## Assignment
Once the images are removed, set down everything else in the listing below exactly.

## Input data
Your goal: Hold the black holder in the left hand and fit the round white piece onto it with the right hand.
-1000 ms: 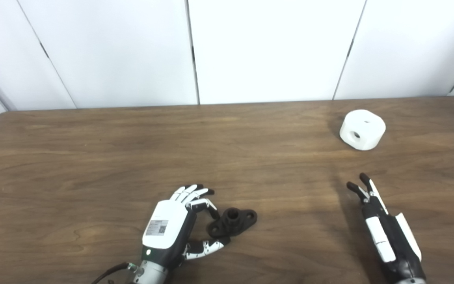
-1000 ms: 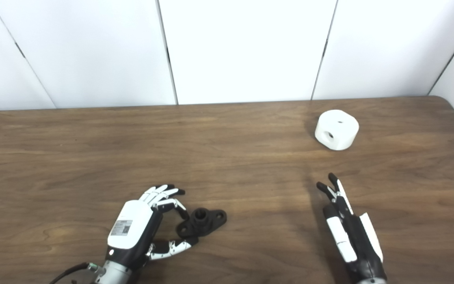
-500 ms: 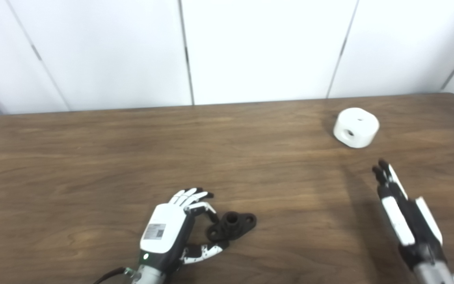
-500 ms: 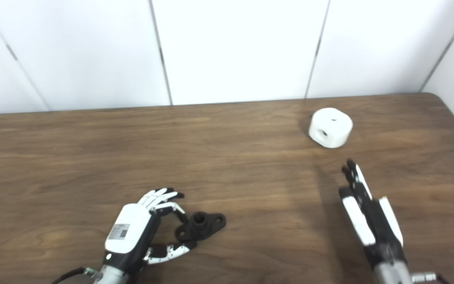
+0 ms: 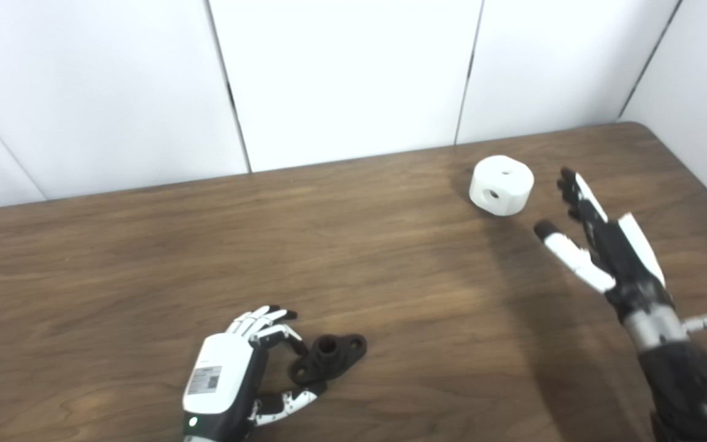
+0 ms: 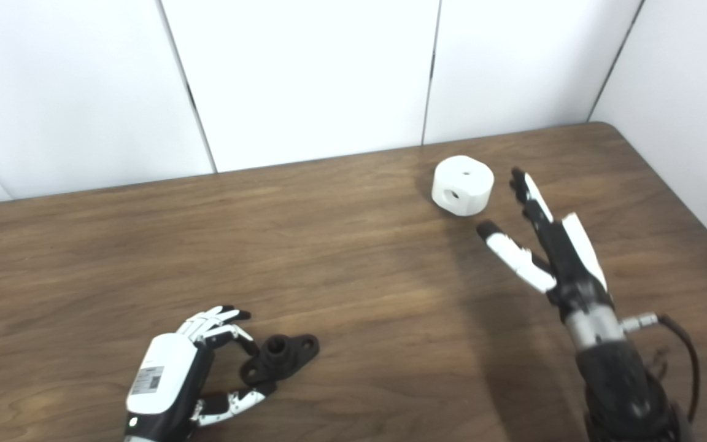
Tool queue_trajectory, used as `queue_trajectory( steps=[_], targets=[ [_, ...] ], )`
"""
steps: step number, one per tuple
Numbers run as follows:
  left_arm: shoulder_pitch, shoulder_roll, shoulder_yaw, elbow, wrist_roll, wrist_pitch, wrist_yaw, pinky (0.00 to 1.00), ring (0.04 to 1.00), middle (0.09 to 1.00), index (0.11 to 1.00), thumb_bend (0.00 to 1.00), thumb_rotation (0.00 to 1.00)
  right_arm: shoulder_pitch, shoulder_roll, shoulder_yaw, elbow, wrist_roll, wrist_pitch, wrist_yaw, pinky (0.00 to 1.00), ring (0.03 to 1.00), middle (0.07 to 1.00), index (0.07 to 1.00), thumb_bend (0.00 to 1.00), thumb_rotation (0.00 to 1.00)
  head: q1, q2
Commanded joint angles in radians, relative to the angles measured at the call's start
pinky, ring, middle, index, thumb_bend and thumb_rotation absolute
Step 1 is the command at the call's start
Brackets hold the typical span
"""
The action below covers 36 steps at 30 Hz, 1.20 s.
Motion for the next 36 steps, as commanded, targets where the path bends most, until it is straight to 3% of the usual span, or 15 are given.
queue_trajectory(
  steps=[1, 4, 7, 12, 15, 21, 27, 36],
  targets=[
    [0.011, 0.011, -0.010, 0.047, 0.003, -0.023, -0.018, 0.85, 0.855, 0.791, 0.487, 0.52, 0.04, -0.043, -0.042, -0.011, -0.015, -0.027, 0.002, 0.006, 0.95, 0.966, 0.969, 0.985, 0.59, 0.81, -0.010, -0.010],
    [0.011, 0.014, -0.006, 0.051, -0.003, -0.032, -0.021, 0.85, 0.852, 0.790, 0.487, 0.52, 0.04, -0.083, -0.074, -0.004, 0.011, -0.070, 0.019, 0.017, 0.92, 0.955, 0.974, 0.988, 0.58, 0.75, -0.020, -0.020],
    [0.012, 0.016, -0.002, 0.048, 0.001, -0.034, -0.027, 0.84, 0.850, 0.788, 0.487, 0.52, 0.04, -0.134, -0.100, 0.007, 0.041, -0.114, 0.066, 0.032, 0.88, 0.936, 0.969, 0.967, 0.63, 0.68, -0.029, -0.025],
    [0.015, 0.019, 0.000, 0.041, 0.005, -0.032, -0.035, 0.83, 0.846, 0.786, 0.487, 0.52, 0.04, -0.218, -0.150, 0.052, 0.093, -0.186, 0.138, 0.074, 0.96, 0.991, 0.974, 0.953, 0.70, 0.60, -0.033, -0.025],
    [0.018, 0.017, 0.002, 0.034, 0.005, -0.027, -0.041, 0.83, 0.846, 0.783, 0.487, 0.52, 0.04, -0.278, -0.185, 0.093, 0.155, -0.239, 0.155, 0.106, 0.95, 1.000, 0.967, 0.937, 0.74, 0.53, -0.030, -0.024],
    [0.022, 0.016, 0.000, 0.021, 0.021, -0.018, -0.052, 0.83, 0.846, 0.784, 0.487, 0.52, 0.04, -0.366, -0.187, 0.115, 0.268, -0.319, 0.159, 0.166, 0.91, 1.000, 0.990, 0.928, 0.81, 0.44, -0.026, -0.020],
    [0.024, 0.011, 0.001, 0.018, 0.021, -0.019, -0.050, 0.83, 0.846, 0.786, 0.487, 0.52, 0.04, -0.427, -0.195, 0.165, 0.392, -0.359, 0.150, 0.142, 0.90, 1.000, 0.989, 0.900, 0.85, 0.38, -0.023, -0.018],
    [0.026, 0.009, 0.001, 0.015, 0.019, -0.019, -0.057, 0.83, 0.848, 0.788, 0.487, 0.52, 0.04, -0.497, -0.192, 0.216, 0.533, -0.387, 0.137, 0.104, 0.96, 1.000, 0.984, 0.869, 0.83, 0.39, -0.022, -0.018]
  ],
)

## Exercise result
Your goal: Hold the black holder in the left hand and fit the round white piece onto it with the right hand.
-1000 ms: 
-1000 ms: 
-500 ms: 
-500 ms: 
+0 ms: 
+0 ms: 
Tool queue_trajectory, used as `queue_trajectory( steps=[_], targets=[ [_, ...] ], )`
"""
steps: step number, one per tuple
Numbers run as follows:
  left_arm: shoulder_pitch, shoulder_roll, shoulder_yaw, elbow, wrist_roll, wrist_pitch, wrist_yaw, pinky (0.00 to 1.00), ring (0.04 to 1.00), middle (0.09 to 1.00), index (0.11 to 1.00), thumb_bend (0.00 to 1.00), thumb_rotation (0.00 to 1.00)
  right_arm: shoulder_pitch, shoulder_roll, shoulder_yaw, elbow, wrist_roll, wrist_pitch, wrist_yaw, pinky (0.00 to 1.00), ring (0.03 to 1.00), middle (0.07 to 1.00), index (0.07 to 1.00), thumb_bend (0.00 to 1.00), thumb_rotation (0.00 to 1.00)
  head: q1, q2
Commanded joint angles in radians, relative to the angles measured at the call's start
pinky, ring, middle, index, thumb_bend and thumb_rotation absolute
Step 1 is the command at the call's start
Brackets hold the typical span
"""
The action below covers 36 steps at 30 Hz, 1.20 s.
Motion for the next 36 steps, as commanded, targets where the path bends most, until it is straight to 3% of the usual span, or 15 are given.
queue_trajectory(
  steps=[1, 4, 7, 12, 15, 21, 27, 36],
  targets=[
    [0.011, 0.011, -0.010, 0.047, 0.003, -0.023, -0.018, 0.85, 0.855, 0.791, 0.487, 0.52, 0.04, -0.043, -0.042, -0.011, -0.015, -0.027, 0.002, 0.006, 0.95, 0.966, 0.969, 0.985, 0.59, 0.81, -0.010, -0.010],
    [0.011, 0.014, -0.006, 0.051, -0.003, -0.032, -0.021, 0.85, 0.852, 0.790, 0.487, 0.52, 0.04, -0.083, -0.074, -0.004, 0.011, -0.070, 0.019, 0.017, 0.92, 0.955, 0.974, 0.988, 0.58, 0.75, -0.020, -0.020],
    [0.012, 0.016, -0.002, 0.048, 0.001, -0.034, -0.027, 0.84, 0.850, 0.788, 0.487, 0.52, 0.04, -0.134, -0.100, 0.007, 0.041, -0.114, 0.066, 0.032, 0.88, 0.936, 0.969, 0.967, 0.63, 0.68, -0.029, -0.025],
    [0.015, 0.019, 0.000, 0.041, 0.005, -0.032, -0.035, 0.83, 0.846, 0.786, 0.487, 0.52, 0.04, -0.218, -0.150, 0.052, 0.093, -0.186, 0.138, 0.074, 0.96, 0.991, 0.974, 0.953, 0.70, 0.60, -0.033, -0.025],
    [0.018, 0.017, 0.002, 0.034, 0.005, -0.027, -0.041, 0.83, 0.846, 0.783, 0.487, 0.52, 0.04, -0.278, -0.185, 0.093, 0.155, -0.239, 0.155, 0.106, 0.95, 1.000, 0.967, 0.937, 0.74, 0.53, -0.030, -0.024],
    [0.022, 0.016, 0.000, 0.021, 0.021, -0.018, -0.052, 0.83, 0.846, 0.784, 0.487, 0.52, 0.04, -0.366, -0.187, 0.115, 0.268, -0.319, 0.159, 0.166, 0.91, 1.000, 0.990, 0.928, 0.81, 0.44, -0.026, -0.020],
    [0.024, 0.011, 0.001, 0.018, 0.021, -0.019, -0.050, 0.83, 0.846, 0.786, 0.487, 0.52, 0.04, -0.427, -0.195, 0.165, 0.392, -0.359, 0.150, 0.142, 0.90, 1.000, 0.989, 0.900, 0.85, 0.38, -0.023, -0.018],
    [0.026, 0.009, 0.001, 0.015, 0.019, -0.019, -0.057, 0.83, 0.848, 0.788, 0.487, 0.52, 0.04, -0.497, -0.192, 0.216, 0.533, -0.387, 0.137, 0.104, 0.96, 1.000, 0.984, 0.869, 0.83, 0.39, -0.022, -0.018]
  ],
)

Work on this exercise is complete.